The Mama Being Meen Book

My Instant Gratification Monkey is so wide-awake right now, you guys.

 

I’m pulling an all-nighter. Sorting, tossing, packing and repeating. Tomorrow is moving day- we’re going to live in our own place, me and these kids, for the first time ever. I’m afraid of what it will mean for them, what emotions it is going to bring up. Mostly it feels like a relief, like a prize at the end of a year of the hardest work I’ve ever attempted. Thinking about it like a prize is probably a good way to set myself up to have the wind knocked out of me by life again, so I’ll try and dial back my enthusiasm here to a solid “content and hopeful”.

My oldest has been horribly behaved lately- mean and sneaky, explosive with his emotions. I have been so absent since I started working full time again. We all started up a new routine at the same time. Summer ended and they went off to school and day care, I went off to work, and we’ve found ourselves in a place where we only see each other in the last few hours of the day. We are all exhausted, cranky and starving. We are all about to burst from holding it together all day long in the presence of other people and we all end up exploding together. One tantrum sets off another and the other, the fighting never ends. I shut down, robotically cook and clean whatever I can, half listen to them and say things like, “What? No I don’t know. Yeah. Hmm.” The only thing that snaps me out of my haze is when they eventually start bickering, or the baby stands up in his high chair to throw his milk across the room.

I do know that I am doing my best. I know that.

I wonder why my best isn’t enough.

I keep trying to figure out some trick, some thing I can do that will make me expand, that will make me, finally, enough. I need to plan and work and budget and clean and cook and do all the everyday maintenance things. I need to be present and listen and say the right things to them so they know they are loved and supported. I need to comfort them through the ongoing strangeness of our family being ripped apart. The strangeness of knowing that accepting things unfamiliar is our new way of life; of being completely and totally heartbroken. Especially because they don’t know that they’re heartbroken. They will realize it over and over in small ways until one day when they’re grown they’ll realize they’ve had a gaping wound the whole time. Who will they see when they look back at me? Is she enough? Are they going to forgive me for the spaces in their lives that I couldn’t fill?

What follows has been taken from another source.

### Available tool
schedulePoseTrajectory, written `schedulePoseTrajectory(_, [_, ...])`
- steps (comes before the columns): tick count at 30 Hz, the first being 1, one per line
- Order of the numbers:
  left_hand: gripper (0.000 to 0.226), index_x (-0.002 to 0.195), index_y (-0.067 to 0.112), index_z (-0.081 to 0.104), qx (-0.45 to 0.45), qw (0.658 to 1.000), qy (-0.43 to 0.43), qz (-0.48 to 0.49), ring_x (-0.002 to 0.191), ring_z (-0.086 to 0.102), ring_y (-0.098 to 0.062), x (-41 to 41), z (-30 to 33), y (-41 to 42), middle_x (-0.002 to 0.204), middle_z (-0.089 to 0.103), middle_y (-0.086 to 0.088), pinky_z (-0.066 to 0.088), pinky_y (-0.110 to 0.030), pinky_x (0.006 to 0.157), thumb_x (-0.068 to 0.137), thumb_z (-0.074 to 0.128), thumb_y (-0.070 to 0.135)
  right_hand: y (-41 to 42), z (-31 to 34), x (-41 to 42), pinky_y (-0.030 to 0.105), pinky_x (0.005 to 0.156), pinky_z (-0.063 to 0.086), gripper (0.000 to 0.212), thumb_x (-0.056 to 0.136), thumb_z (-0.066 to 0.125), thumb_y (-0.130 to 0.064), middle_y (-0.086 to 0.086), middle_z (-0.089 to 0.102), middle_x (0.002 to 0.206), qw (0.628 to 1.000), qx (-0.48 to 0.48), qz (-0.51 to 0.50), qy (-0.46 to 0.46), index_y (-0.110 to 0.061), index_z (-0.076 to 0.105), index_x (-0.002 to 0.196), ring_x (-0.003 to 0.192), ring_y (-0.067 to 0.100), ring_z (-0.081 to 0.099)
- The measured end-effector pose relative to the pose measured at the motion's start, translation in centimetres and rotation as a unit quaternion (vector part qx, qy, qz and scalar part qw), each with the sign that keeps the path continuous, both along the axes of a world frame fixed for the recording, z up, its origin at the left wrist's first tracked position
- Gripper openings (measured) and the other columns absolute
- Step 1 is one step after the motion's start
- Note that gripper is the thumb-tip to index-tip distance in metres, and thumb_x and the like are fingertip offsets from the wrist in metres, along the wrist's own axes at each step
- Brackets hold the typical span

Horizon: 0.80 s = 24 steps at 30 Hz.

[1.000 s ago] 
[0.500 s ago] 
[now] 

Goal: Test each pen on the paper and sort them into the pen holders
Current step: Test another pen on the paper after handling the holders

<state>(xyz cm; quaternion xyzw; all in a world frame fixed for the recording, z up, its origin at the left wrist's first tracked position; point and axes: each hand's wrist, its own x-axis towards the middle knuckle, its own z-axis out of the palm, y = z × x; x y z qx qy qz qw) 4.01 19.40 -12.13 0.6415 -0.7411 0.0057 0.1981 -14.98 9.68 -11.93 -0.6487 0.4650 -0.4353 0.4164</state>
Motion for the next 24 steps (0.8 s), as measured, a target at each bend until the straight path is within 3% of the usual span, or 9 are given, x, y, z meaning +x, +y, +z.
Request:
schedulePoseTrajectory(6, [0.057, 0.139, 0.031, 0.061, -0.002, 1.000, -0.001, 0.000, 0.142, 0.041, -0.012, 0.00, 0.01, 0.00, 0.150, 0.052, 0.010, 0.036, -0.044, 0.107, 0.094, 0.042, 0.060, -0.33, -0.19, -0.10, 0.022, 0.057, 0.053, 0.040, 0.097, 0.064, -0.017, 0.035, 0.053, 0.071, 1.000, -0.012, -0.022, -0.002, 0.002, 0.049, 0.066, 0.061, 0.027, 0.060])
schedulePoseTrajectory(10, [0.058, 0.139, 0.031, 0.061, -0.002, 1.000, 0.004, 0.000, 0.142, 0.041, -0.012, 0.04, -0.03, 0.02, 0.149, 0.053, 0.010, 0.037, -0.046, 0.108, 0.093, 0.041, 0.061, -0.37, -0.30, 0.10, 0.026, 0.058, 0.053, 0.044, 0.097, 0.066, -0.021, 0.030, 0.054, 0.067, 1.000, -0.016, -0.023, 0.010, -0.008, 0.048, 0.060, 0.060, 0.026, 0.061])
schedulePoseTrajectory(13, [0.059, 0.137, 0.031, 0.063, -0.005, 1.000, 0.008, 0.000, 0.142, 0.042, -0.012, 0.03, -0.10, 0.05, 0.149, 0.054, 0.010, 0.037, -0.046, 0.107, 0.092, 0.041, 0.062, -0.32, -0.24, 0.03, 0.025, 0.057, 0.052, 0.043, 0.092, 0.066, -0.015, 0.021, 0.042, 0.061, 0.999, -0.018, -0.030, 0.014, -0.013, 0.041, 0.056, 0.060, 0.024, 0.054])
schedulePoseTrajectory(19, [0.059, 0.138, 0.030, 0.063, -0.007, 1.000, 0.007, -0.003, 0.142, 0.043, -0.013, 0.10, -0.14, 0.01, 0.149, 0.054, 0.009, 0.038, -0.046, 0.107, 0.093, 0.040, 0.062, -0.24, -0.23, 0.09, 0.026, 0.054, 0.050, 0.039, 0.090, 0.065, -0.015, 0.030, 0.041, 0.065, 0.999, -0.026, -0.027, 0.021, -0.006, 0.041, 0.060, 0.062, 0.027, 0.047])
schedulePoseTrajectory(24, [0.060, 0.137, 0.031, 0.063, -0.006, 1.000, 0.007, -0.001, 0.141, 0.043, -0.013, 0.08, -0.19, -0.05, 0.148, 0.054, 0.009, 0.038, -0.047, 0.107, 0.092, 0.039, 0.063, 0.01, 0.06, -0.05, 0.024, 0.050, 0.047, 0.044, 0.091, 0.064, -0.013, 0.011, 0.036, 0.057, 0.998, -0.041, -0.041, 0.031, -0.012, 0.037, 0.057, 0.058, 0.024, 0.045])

I’m packing these boxes and being so careful with what we have. It’s amazing to me what we’ve managed to accumulate over the last year. I wonder how things will look in our new place. What paths will we weave once our space is our own? How long until it feels familiar? How long until we feel at home? How long until we start to heal?

 

 

God I do not want to keep working on this shit right now. It’s 2am! I have so much to do tomorrow, so much physical work. Staying up all night is a bad move, but I am not enough during the day to have been able to get this done in any other way. I knew it would be like this from the minute I signed the lease. I know it’s going to be like this for a long time. I am going to be up in the wee hours, borrowing energy from tomorrow, for years and years to come.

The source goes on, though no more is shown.